# [RECORDS SUPPLIED]
┄┄┄┄┄┄┄┄┄┄

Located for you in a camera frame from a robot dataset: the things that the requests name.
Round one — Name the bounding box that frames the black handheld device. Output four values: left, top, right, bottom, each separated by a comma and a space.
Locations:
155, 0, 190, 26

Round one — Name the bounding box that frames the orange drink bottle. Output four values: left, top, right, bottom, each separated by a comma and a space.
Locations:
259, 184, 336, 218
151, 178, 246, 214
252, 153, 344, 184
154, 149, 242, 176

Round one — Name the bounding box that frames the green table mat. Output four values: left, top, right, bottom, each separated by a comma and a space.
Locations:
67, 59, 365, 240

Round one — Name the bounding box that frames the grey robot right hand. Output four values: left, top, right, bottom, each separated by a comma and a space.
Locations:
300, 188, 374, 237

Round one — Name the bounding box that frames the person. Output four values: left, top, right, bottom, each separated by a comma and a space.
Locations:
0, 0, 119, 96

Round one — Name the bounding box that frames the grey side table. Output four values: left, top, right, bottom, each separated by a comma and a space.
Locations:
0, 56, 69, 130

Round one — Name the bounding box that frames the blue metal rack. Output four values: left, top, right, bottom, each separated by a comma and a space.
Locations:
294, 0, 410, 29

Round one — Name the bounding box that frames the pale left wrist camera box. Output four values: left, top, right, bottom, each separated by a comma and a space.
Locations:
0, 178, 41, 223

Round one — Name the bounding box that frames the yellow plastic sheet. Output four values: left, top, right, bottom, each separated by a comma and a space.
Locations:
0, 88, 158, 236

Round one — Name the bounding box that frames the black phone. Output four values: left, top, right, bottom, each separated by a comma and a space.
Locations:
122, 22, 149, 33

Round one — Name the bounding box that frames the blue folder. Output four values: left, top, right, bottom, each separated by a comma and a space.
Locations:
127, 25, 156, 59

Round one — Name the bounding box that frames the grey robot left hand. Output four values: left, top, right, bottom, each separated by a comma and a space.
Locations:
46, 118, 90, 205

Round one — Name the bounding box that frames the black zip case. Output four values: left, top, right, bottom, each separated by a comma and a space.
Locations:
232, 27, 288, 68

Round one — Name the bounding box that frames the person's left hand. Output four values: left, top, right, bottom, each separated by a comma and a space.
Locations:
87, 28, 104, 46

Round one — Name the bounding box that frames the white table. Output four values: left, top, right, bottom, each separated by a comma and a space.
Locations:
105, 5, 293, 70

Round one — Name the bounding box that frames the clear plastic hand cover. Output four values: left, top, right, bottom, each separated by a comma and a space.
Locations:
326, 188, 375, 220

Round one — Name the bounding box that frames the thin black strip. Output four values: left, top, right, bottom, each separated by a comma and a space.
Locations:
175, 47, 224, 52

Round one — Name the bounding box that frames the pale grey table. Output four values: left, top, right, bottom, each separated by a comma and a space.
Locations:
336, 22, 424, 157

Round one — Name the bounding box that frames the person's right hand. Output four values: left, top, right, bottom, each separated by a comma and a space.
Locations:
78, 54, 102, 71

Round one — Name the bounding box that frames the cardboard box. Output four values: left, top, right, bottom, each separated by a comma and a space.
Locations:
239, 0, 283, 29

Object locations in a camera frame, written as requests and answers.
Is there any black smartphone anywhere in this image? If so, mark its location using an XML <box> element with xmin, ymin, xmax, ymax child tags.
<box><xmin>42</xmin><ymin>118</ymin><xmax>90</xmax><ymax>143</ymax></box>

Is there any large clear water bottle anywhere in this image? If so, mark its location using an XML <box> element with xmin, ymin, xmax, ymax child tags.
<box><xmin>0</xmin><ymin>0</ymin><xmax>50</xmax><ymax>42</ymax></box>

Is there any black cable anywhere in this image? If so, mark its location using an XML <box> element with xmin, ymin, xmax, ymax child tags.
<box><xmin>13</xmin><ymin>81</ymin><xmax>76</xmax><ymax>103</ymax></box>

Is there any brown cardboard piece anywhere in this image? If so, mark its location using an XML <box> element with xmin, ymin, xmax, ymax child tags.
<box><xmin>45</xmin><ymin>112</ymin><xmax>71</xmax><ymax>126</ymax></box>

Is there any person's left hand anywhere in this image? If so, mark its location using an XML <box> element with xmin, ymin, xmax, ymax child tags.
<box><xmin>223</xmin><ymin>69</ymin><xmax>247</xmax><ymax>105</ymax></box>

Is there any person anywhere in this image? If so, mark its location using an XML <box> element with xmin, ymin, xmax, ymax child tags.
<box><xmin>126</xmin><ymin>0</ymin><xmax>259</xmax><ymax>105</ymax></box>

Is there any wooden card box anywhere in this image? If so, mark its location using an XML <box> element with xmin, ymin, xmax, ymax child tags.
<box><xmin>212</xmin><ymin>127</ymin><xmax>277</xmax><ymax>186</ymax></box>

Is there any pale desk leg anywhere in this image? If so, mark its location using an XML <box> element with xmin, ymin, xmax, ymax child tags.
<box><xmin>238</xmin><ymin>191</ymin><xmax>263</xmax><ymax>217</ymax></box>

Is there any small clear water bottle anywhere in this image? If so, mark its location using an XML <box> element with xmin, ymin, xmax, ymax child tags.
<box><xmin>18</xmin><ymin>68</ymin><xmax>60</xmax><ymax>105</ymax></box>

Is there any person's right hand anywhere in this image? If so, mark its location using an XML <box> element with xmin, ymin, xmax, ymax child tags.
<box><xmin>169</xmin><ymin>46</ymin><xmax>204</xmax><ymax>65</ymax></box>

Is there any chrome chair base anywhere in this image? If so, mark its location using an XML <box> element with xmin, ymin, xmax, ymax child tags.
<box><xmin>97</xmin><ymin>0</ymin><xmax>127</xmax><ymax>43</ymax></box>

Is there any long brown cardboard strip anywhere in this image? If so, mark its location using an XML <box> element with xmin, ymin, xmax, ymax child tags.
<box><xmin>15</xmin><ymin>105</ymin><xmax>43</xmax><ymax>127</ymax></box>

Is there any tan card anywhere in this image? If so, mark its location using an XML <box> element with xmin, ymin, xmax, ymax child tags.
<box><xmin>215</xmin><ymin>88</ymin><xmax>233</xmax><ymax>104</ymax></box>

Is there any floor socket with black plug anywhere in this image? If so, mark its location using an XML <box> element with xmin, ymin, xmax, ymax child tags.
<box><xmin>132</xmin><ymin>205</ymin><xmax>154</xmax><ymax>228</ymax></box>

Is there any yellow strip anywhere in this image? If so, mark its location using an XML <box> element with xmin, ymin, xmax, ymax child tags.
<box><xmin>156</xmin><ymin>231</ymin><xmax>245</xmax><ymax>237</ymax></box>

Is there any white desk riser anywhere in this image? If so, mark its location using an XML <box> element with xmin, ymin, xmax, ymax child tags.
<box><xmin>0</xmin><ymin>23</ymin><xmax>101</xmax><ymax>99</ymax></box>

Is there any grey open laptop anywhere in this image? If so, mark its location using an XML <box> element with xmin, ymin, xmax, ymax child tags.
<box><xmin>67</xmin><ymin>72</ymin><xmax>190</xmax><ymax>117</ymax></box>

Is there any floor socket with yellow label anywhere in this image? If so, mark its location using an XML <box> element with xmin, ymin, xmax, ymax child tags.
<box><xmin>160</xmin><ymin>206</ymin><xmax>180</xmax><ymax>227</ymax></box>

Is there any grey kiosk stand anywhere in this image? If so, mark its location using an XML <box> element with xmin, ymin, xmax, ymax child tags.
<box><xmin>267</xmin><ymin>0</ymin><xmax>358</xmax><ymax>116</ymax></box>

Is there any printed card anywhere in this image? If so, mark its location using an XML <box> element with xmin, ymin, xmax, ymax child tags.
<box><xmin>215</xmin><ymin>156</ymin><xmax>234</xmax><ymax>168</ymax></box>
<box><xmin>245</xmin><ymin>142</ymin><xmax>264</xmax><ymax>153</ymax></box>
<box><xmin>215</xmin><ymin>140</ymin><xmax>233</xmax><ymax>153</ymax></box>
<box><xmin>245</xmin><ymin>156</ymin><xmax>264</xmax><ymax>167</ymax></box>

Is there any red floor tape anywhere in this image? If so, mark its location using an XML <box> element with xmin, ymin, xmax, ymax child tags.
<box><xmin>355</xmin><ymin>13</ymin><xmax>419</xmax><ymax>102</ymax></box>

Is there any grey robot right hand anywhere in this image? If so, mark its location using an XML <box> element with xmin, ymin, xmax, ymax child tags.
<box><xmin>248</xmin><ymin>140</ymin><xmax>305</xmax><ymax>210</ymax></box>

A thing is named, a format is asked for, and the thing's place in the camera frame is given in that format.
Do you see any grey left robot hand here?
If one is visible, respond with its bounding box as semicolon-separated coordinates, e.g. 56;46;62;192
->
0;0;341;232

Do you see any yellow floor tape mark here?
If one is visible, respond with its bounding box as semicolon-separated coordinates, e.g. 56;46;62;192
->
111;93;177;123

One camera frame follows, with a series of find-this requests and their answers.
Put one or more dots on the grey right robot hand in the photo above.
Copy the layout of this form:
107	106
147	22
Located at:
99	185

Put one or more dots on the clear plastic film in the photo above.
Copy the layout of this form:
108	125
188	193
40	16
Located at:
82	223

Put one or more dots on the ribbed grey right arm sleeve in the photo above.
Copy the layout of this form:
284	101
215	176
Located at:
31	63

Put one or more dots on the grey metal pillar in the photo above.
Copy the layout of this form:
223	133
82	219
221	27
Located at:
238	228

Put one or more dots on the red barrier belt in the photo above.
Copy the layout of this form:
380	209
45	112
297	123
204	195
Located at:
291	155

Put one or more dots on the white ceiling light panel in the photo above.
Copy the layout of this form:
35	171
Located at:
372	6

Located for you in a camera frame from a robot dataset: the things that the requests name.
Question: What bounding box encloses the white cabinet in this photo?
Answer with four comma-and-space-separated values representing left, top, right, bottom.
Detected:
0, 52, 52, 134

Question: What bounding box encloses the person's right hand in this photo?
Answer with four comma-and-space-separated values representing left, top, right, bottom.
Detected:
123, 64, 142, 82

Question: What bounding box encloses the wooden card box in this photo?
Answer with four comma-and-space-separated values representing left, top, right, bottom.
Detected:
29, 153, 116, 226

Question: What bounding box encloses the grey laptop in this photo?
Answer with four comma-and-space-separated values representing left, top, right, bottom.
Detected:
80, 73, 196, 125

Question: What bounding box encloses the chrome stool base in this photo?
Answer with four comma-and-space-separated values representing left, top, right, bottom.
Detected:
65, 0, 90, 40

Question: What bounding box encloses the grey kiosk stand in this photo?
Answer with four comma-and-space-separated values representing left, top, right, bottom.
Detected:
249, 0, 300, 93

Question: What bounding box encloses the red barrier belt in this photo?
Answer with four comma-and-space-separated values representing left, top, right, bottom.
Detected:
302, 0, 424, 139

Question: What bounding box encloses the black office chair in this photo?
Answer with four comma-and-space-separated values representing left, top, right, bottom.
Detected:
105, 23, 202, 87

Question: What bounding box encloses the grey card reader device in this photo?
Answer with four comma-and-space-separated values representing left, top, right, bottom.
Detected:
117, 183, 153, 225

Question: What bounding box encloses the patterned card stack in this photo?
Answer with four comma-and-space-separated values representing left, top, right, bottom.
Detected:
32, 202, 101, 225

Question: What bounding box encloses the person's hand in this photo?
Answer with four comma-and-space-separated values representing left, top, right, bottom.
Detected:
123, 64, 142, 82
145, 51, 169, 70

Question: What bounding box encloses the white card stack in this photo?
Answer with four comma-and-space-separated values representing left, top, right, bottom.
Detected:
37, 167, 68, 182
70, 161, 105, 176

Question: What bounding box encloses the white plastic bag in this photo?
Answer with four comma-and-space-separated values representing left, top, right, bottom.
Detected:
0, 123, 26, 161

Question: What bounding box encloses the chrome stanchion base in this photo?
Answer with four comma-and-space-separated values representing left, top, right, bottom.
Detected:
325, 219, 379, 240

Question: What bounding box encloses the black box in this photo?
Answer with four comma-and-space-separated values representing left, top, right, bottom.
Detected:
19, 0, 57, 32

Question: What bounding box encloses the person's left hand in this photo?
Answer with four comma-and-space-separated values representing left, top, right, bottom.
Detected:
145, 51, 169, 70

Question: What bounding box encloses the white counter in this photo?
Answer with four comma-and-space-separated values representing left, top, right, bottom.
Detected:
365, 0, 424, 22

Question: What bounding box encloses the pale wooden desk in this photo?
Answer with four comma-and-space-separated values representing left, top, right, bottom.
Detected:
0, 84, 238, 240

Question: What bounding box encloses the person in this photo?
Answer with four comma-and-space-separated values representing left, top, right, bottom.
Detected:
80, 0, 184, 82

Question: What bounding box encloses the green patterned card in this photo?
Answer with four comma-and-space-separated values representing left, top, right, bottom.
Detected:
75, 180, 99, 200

┄┄┄┄┄┄┄┄┄┄

# [WHAT TO PRODUCE]
The result consists of the line with "Question: What bounding box encloses the pale" through the last line of the entries above, repeated exactly and with nothing else.

# [RESULT OF THE EXERCISE]
Question: What bounding box encloses the pale wooden desk in this photo?
Answer with four comma-and-space-separated values representing left, top, right, bottom.
Detected:
0, 84, 238, 240

Question: What bounding box encloses the person in this photo?
Answer with four comma-and-space-separated values representing left, top, right, bottom.
Detected:
80, 0, 184, 82

Question: What bounding box encloses the green patterned card in this photo?
Answer with four comma-and-space-separated values representing left, top, right, bottom.
Detected:
75, 180, 99, 200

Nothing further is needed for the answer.